While the growth of the largest social networking sites is staggering and anecdotal evidence suggests that they’re being used to recruit at the entry and lower levels, these sites are not being used by the executive recruiters we speak with on a daily basis.
Would someone’s personal profile ever deter you from contacting him or her? For example, if it is a student in college and his profile shows pictures of him drinking, would you still consider him for the job?
In February 2005, groundbreaking research conducted by ExecuNet revealed that digital dirt was helping to shape hiring decisions long before the interview process ever began. Three years later, this trend is more pronounced than ever before. According to our most recent data, 83 percent of recruiters use search engines to learn more about specific candidates and 43 percent have eliminated a candidate from a search based upon information found online—this is up significantly from 26 percent in 2005.
What information can you get from reading a person’s profile that you wouldn’t be able to get by reading a resume? Why is this information useful to you?

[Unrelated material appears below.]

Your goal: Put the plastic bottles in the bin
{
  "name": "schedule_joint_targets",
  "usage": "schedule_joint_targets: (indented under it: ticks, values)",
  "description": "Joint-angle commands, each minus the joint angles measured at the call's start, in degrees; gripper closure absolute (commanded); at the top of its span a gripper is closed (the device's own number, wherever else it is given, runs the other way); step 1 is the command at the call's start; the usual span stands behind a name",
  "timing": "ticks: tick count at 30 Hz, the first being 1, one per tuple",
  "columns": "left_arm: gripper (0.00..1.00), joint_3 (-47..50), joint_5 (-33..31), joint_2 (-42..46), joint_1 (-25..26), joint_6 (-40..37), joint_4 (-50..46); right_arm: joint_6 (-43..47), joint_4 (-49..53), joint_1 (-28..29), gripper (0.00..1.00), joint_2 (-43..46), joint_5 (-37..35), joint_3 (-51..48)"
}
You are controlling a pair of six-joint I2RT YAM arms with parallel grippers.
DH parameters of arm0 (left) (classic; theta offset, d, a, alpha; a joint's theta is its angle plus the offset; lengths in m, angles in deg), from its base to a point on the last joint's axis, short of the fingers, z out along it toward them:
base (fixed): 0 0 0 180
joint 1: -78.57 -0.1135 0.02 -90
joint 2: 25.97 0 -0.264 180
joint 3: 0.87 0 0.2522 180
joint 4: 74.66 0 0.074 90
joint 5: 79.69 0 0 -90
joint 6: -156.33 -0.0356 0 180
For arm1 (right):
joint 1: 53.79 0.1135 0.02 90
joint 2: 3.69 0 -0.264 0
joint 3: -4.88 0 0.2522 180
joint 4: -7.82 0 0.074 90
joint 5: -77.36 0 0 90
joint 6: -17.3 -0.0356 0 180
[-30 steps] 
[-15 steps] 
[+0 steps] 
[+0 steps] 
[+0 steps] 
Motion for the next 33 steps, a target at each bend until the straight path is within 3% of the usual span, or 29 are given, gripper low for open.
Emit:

For better or worse, information found online can provide a more complete picture of a candidate. Recruiters tell us that some searches turn up information about interests and involvement outside of work that improve a candidate’s prospects. While in other cases, searches have revealed inappropriate photos or information that has lead to the elimination of their candidacy.
Is it better to go through niche networking sites or sites directed towards job seekers, such as LinkedIn.com?
Fortunately, recruiters don’t often confuse quantity with quality when using online resources to improve their network. In fact, ExecuNet, a career and business network that brings C-level executives together online and in face-to-face meetings, was founded 20 years ago—this longevity helps underscore the success and power of niche networks.
What are other avenues for recruiting job seekers?
In the executive employment market, ExecuNet research reveals that recruiters use traditional networking to uncover 39 percent of all executive candidates, which is nearly three times more than any other tool or tactic. Other resources used to find candidates include online search engines and corporate information services, which account for 14 percent of candidate sourcing and online job postings and resume databases, which are used to find 13 percent and 8 percent of job seekers, respectively.